他們狂歡的每一幀畫麵、每一句叫囂,都將是法庭上的呈堂證供。
我不怕疼,不怕他們砸。
他們的每一次,我都會連本帶利地還回來。
王大強舉起那個實心鐵凳子。
他的臉憋的紫紅,脖子上的青筋跳個不停。
“老子今天廢了你!”
凳子帶著風砸下來。
我下意識埋頭躲避的同時,眼睛瞄了一眼天花板那個煙霧報警器。
這時候警笛聲由遠及近響起。
王大強手抖了一下,凳子砸歪了,離我腦門就差半尺。
嘭的一聲。
地磚被砸出一道白印子。
他看了一眼門口的警燈。
動作飛快的把凳子往地上一扔,把胸口的那條陳年疤痕了露出來。
“警察!快救命啊!這黑店老板殺人了!”
張翠花順勢往地上一躺,就在那灘皮蛋瘦肉粥裏打滾。
“哎喲,打死人了!黑心老板娘打顧客了!”
她一邊哭,邊把地上的粥水往自己頭發上抹,弄的滿身狼狽。
狗哥那個補光燈一直沒關。
他把鏡頭一轉,對準衝進來的警察。
“家人們快看!正義來了!警察同誌,這女人賣毒早餐被發現,正拿刀要殺人呢!”
王宇浩也湊了過去。
他看了看我額頭上還沒幹的血,又看了看我流血的手腕。
捂著肚子,聲音虛的厲害。
“警察叔叔,林老板想滅口。我媽勸她,她還打我媽。”
老警察推開門進來。
他看了一眼滿地的碴子和掀翻的桌子,眉頭擰成了疙瘩。
“誰報的警?”
“我,報,的。”
我撐著櫃台站起來。
老警察看看我,又看了看那一家三口。
“她說謊!警官,你看我這胸口的傷,都是她剛才踹的!”
王大強指著自己的胸口,跳著腳喊。
王宇浩也點頭,指著我的額頭。
“警察叔叔,她額頭上那傷是她自己撞牆弄的。

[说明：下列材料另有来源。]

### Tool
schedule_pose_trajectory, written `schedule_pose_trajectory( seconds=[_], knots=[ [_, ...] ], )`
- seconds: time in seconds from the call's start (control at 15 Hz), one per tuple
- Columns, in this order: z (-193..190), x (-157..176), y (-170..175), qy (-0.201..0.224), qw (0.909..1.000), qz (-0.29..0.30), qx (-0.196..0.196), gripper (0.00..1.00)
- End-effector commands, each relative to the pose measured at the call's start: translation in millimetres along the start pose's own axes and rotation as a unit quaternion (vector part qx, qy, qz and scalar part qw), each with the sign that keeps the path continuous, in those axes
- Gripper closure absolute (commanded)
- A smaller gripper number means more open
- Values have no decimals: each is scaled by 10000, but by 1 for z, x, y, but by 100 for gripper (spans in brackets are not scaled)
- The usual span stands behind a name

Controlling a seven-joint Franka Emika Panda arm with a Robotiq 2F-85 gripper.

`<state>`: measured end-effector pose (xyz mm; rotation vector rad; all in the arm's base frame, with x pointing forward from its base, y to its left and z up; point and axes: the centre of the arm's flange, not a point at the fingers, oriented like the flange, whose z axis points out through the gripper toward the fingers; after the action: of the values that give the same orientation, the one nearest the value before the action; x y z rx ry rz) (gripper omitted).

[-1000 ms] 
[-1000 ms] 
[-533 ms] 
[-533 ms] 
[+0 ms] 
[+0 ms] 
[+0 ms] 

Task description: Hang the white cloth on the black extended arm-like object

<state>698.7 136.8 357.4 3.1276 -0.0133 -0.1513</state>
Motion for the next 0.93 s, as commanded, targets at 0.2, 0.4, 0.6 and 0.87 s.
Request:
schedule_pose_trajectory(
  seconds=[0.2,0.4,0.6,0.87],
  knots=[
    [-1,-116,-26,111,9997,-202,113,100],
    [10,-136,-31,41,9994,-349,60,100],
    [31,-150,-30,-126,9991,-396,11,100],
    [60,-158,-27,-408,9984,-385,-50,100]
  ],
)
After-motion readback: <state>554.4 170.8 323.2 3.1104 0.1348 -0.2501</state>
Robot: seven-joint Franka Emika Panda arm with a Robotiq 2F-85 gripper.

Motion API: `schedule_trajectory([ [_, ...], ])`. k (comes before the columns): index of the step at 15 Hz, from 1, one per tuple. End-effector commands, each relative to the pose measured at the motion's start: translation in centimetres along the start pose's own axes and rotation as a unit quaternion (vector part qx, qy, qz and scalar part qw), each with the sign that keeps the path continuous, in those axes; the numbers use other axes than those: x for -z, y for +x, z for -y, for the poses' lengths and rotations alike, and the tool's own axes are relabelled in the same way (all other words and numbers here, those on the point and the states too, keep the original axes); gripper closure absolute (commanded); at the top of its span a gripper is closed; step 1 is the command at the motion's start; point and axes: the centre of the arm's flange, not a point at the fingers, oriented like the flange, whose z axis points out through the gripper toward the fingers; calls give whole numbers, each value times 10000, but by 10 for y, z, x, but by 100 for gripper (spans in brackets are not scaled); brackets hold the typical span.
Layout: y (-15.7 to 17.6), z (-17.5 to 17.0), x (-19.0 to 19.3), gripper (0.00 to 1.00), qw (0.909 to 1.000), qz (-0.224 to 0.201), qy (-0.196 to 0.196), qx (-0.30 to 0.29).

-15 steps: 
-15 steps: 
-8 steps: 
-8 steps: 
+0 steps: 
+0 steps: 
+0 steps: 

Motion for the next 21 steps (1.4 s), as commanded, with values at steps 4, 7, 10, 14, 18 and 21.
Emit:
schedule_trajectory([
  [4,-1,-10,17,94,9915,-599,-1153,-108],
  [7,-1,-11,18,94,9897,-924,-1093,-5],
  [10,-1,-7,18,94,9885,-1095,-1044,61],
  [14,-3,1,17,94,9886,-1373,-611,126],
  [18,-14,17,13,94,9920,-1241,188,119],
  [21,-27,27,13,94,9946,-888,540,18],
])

”
“她想自殘訛我們,幸虧狗哥在直播,網友都能作證!”
狗哥把手機晃了晃。
“對,十幾萬人都看著呢!這就是個瘋女人!”
老警察沒聽他們的。
他走到我麵前,看了看我左手腕那個被王宇浩踩出來的血洞。
“有證據嗎?”
王宇浩笑了。
他冷冷的看著我。
在他眼裏,我就是一個賣早點的,沒背景沒文化,這破店連個像樣的監控都沒有。
“林姐,沒證據就別亂說話,汙蔑是重罪。”
他湊到我耳邊,聲音小的隻有我能聽見。
我沒理他,直接把手伸進收銀台下麵的暗格,摸出一個黑色的小遙控器。
“王宇浩,你剛才說,你要買我下半輩子的安穩?”
王宇浩臉色變了。
我按下了紅色的電鍵。
頭頂上一直落灰的招牌突然翻轉,裏麵竟然藏著一台高清顯示屏。